Are Marcellus drillers cheating the state? Agencies take a closer look
People who leased their land for Marcellus Shale drilling have been complaining for several years that some companies are cheating them out of gas royalty money.
It turns out the commonwealth of Pennsylvania is having the same problem. But the issue is so complex and convoluted, the state doesn’t even know how much money it’s owed.
Gas drilling on state-owned land has sent hundreds of millions of dollars in royalties to Harrisburg. Private landowners have received millions more. But some companies have been accused of underpaying. Royalty disputes have led to several class action lawsuits and an ongoing investigation by the state attorney general’s office.
Towanda-based attorney Chris Jones says his clients don’t understand why the state hasn’t done more to protect them.
“Many times we’re being asked, ‘How come the state isn’t doing anything? How come there isn’t anything to stop what the gas companies are doing with our royalties–with our money?’”
Pennsylvania has its own problems– specifically two agencies managing drilling on public land: the Department of Conservation and Natural Resources (DCNR) and the Game Commission.
“We’ve been conducting investigations for some time now,” DCNR chief counsel Richard Morrison told StateImpact Pennsylvania in January. “It’s an internal process. It’s complicated and will take some time.”
He didn’t want to say which companies are under scrutiny, and the department has declined to comment further, citing the ongoing investigation. However documents obtained by StateImpact Pennsylvania through an open records request show most of DCNR’s problems are with Oklahoma City-based Chesapeake Energy. The company has been widely accused of charging landowners exorbitant fees known as post-production costs. Chesapeake declined to comment for this story.
Post-production costs are sort of like the gas industry’s “shipping and handling fees.” They’re the expenses of moving gas from the well to the market and include things like compression, dehydration, and pipeline transport.
Chesapeake has leased thousands of acres of public land from DCNR and the Game Commission—but no one really knows how much money could be missing from state coffers.
DCNR officials say none of its leases permit oil and gas drillers to charge post-production costs, but Chesapeake disagrees. Emails between the two parties show disputes going back several years and continuing to the present day. DCNR complains to the company about inaccurate or murky reporting on everything from how much gas is produced at wells, to its selling price.
“It’s going on with every company”
The Game Commission is still trying to sort out exactly what is and isn’t allowed under its leases. Mike DiMatteo oversees the commission’s oil and gas program.
“It’s definitely on our radar,” he says of the royalty issues. “We are aware they’re taking deductions, and we’re trying to assess the impact. Chesapeake seems to be targeted by a lot of investigations because they’re a big producer. It’s going on with every company.”

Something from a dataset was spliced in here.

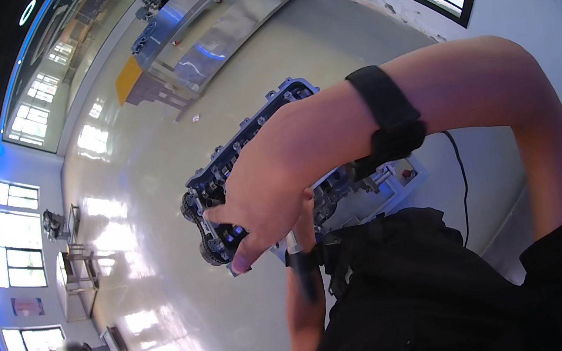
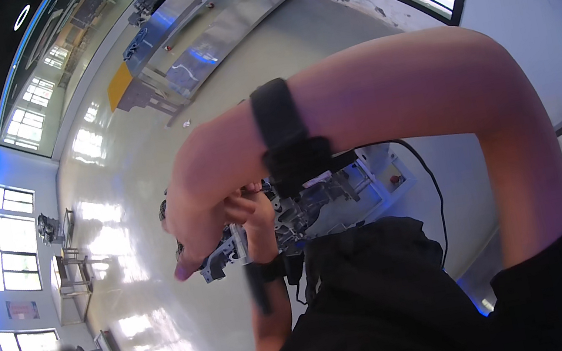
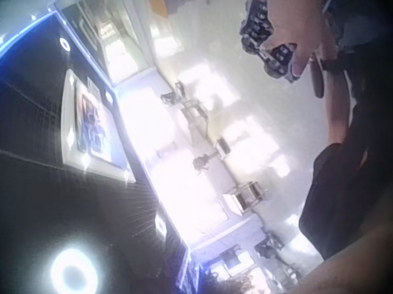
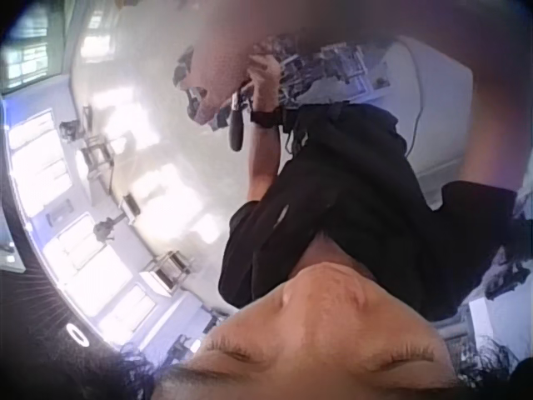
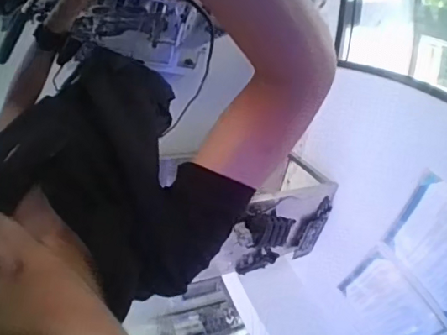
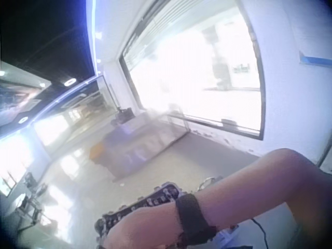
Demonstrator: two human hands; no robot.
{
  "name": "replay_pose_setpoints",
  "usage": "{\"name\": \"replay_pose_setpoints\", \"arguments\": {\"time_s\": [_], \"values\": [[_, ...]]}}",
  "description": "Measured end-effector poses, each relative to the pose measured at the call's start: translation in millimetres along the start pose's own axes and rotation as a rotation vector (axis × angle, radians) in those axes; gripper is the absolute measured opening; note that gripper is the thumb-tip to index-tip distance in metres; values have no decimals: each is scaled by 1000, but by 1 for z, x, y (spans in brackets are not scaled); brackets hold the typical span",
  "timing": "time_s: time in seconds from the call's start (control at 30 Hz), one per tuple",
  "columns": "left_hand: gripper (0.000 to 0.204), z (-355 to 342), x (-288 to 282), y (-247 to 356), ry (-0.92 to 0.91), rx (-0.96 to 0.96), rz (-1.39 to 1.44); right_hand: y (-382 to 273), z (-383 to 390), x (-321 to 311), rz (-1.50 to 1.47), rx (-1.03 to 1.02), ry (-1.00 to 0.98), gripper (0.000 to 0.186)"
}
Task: Tightening and loosening bolts on an engine block camshaft assembly using a ratchet and torque wrench.
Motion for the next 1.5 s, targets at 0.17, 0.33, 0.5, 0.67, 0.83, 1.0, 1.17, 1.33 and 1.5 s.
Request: {"name": "replay_pose_setpoints", "arguments": {"time_s": [0.17, 0.33, 0.5, 0.67, 0.83, 1.0, 1.17, 1.33, 1.5], "values": [[38, -5, 13, 16, 267, -22, -428, -2, -36, 10, 245, -114, 233, 68], [44, -25, 8, 8, 617, -183, 94, 27, -65, 5, 523, -64, 373, 64], [50, -35, 12, 18, 574, -181, 312, 55, -55, 0, 507, -28, 289, 65], [43, -7, -3, -12, 719, -135, -196, 16, -17, -3, 126, 95, 93, 72], [39, 12, 16, 19, 262, -21, -520, -17, -5, -2, -20, 34, 216, 60], [34, 12, 19, 14, 261, -44, -444, 6, -41, 15, 211, -192, 65, 33], [30, 6, 20, 15, 228, -11, -582, 9, -36, 28, 369, -253, 238, 31], [26, -10, 22, 10, 498, -173, -308, 14, -50, 30, 405, -207, 480, 29], [23, -24, 22, 18, 611, -275, -31, 36, -80, 33, 301, -46, 608, 21]]}}
Point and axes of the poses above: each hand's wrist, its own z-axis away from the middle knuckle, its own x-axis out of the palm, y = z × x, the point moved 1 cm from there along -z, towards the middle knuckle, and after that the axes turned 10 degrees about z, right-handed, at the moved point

Chris Jones and several other attorneys recently filed a federal racketeering lawsuit against Chesapeake, alleging it’s part of a criminal conspiracy– along with partner companies Anadarko, Mitsui, Statoil, and Williams– to defraud private landowners. None of the companies would comment for this story.
“I’m surprised the state is shocked this is happening to them as well,” says Jones. “They don’t seem to be doing certain things I’d think they’d be doing– like having something that could verify the production from the wells.”
DCNR does perform audits of royalty statements and recently ramped up its efforts. It has a contract with Penn State University to check well volume information and hired a new accountant to review royalty statements. The agency is also planning to contract with an outside accounting firm.
The state Game Commission says it doesn’t have the resources to do that.
“We’re not officially auditing the companies,” says Matteo. “We review the statements and make sure we’re getting paid, but we don’t have an open investigation.”
The situation really bothers state Rep. John Maher (R- Allegheny.)
“I want to make sure the royalty payments the state is due for gas production are being fairly paid,” he says.
As the new chair of the House Environmental Resources and Energy committee, Maher’s vowing to take a fresh look at a bill aimed at limiting gas companies from withholding royalty money in the form of post-production costs.
“There needs to be action”
State Rep. Tina Pickett (R- Bradford) co-sponsors the measure.
“I don’t think initially as a state, we really looked at the financial angle of this,” she says.
Pickett represents one of the most drilled-on parts of Pennsylvania and supports the gas industry. But she’s troubled the state has to carefully comb through every royalty statement and hire more accountants to double check everything.
She says it’s time to update royalty laws and crack down on problem companies.
“We’ve talked about it. There’s been lots of news about it. There’s been lots of discussion about it, but there needs to be some action,” she says. “This is not something that should be allowed.”
The gas industry has lobbied heavily against the royalty bill—calling it a legislative overreach that violates contracts. The measure went nowhere during the last legislative session and it has not been reintroduced yet.
Meanwhile, state officials are still trying to get a handle on how much money they may be owed.